- What you should do -
Restrict the output to the lines below starting at the one that contains "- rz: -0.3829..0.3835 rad" and ending at the one that contains "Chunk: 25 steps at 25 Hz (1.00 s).", and restate them word for word, both ends included.

(Recorded data)

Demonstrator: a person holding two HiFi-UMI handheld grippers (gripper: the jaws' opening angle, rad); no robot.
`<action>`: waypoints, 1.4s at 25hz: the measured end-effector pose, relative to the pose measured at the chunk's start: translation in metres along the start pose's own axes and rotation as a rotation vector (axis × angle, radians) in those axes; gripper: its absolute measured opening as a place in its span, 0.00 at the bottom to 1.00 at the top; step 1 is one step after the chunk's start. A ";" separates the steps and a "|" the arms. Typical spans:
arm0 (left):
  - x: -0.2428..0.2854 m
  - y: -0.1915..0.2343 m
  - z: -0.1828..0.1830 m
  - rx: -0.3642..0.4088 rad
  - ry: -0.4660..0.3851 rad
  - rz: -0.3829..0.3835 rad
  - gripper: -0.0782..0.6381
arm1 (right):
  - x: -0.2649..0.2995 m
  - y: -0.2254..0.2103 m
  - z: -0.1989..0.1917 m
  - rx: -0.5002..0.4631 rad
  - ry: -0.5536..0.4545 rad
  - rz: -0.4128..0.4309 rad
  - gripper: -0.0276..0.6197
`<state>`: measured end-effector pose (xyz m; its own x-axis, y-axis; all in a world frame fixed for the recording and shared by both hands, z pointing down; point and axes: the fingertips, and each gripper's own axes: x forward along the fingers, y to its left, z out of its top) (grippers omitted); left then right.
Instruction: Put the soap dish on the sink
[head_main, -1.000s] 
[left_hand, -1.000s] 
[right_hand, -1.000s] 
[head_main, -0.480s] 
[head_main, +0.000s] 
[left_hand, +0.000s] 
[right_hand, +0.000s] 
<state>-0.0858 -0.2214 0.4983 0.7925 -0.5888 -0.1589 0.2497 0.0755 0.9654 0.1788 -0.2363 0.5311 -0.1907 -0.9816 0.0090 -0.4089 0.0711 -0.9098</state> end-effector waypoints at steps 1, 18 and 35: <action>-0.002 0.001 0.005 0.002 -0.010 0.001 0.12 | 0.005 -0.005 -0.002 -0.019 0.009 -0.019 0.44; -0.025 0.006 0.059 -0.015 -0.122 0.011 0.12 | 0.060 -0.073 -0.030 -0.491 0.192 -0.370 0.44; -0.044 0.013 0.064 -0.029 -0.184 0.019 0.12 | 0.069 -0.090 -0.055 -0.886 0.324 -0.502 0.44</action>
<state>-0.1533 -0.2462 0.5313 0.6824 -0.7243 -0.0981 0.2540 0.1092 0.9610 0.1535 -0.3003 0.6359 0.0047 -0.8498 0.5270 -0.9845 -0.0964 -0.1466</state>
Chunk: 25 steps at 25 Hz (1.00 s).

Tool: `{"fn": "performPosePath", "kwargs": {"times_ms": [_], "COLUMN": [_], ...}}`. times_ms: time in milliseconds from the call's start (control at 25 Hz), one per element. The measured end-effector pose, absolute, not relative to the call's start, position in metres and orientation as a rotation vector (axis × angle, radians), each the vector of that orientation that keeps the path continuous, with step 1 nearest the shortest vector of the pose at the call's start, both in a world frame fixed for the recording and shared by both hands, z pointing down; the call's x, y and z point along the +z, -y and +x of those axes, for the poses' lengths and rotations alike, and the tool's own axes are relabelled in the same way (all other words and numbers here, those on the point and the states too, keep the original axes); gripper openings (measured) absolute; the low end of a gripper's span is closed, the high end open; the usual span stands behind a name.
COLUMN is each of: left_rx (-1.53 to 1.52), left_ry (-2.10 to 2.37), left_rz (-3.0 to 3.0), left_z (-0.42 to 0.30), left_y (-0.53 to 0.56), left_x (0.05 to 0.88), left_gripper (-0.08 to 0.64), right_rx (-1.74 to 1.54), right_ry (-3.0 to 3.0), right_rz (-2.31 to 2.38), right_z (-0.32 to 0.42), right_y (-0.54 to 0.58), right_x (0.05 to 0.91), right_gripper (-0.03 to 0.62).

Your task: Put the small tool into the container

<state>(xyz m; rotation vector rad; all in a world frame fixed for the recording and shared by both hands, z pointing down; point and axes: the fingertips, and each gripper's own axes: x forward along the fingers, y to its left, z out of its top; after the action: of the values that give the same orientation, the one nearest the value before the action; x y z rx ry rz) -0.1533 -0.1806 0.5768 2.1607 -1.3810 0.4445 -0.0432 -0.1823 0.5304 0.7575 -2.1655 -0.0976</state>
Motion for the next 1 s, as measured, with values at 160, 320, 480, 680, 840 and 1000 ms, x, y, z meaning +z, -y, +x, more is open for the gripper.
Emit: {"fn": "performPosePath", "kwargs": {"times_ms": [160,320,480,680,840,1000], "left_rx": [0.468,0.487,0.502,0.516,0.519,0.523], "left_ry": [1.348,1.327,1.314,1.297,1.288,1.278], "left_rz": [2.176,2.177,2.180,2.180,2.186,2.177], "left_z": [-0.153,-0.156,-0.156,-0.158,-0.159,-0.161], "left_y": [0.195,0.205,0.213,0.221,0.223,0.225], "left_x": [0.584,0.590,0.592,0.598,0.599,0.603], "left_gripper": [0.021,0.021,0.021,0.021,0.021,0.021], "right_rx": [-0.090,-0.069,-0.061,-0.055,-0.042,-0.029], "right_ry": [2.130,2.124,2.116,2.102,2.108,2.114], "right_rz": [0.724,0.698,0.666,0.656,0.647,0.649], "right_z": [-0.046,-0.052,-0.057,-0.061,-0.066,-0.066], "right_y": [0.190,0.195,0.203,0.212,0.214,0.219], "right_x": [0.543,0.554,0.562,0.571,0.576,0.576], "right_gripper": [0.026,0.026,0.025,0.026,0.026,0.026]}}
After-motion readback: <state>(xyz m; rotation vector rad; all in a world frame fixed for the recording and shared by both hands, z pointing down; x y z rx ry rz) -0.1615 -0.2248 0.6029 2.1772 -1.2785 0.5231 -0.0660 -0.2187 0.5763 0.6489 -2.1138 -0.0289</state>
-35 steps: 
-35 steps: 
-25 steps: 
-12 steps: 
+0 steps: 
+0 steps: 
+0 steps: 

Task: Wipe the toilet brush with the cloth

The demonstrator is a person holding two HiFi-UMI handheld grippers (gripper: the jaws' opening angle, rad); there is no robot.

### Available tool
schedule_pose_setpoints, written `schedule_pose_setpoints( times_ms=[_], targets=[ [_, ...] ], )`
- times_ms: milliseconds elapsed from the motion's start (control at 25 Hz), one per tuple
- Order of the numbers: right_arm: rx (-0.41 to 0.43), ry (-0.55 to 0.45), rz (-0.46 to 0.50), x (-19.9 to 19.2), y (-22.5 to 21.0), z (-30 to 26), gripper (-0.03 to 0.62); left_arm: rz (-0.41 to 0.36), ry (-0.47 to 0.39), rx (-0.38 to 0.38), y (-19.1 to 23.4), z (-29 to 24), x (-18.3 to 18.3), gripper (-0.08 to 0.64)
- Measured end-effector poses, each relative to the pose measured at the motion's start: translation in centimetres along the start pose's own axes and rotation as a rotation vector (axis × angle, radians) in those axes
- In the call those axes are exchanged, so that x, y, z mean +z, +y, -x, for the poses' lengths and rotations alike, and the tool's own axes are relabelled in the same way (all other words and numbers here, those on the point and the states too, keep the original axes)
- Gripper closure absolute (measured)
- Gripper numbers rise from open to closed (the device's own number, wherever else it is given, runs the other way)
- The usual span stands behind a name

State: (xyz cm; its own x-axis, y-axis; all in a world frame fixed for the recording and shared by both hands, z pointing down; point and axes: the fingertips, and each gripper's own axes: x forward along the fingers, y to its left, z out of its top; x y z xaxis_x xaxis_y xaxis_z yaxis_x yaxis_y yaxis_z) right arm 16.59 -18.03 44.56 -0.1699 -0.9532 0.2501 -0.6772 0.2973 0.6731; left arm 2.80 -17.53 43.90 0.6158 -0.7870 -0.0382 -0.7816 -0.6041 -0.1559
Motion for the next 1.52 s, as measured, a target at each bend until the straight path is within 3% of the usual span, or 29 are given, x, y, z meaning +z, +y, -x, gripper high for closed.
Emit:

- Task answer -
  - rz: -0.3829..0.3835 rad
  - gripper: -0.0782..0.6381
arm1 (right):
  - x: -0.2649..0.2995 m
  - y: -0.2254..0.2103 m
  - z: -0.1989..0.1917 m
  - rx: -0.5002..0.4631 rad
  - ry: -0.5536..0.4545 rad
  - rz: -0.4128..0.4309 rad
  - gripper: -0.0276..0.6197
`<state>`: measured end-effector pose (xyz m; its own x-axis, y-axis; all in a world frame fixed for the recording and shared by both hands, z pointing down; point and axes: the fingertips, and each gripper's own axes: x forward along the fingers, y to its left, z out of its top) (grippers omitted); left then right.
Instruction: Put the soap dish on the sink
[head_main, -1.000s] 
[left_hand, -1.000s] 
[right_hand, -1.000s] 
[head_main, -0.480s] 
[head_main, +0.000s] 
[left_hand, +0.000s] 
[right_hand, +0.000s] 
<state>-0.0858 -0.2214 0.4983 0.7925 -0.5888 -0.1589 0.2497 0.0755 0.9654 0.1788 -0.2363 0.5311 -0.1907 -0.9816 0.0090 -0.4089 0.0711 -0.9098</state> end-effector waypoints at steps 1, 18 and 35: <action>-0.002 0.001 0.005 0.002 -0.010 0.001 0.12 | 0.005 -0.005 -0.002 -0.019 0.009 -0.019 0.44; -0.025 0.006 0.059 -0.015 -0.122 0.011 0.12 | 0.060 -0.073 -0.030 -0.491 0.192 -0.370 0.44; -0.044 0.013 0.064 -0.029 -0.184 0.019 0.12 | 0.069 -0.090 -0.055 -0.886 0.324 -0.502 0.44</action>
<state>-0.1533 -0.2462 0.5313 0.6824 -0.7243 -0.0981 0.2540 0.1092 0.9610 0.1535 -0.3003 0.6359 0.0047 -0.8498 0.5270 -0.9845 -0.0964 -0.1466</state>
Chunk: 25 steps at 25 Hz (1.00 s).

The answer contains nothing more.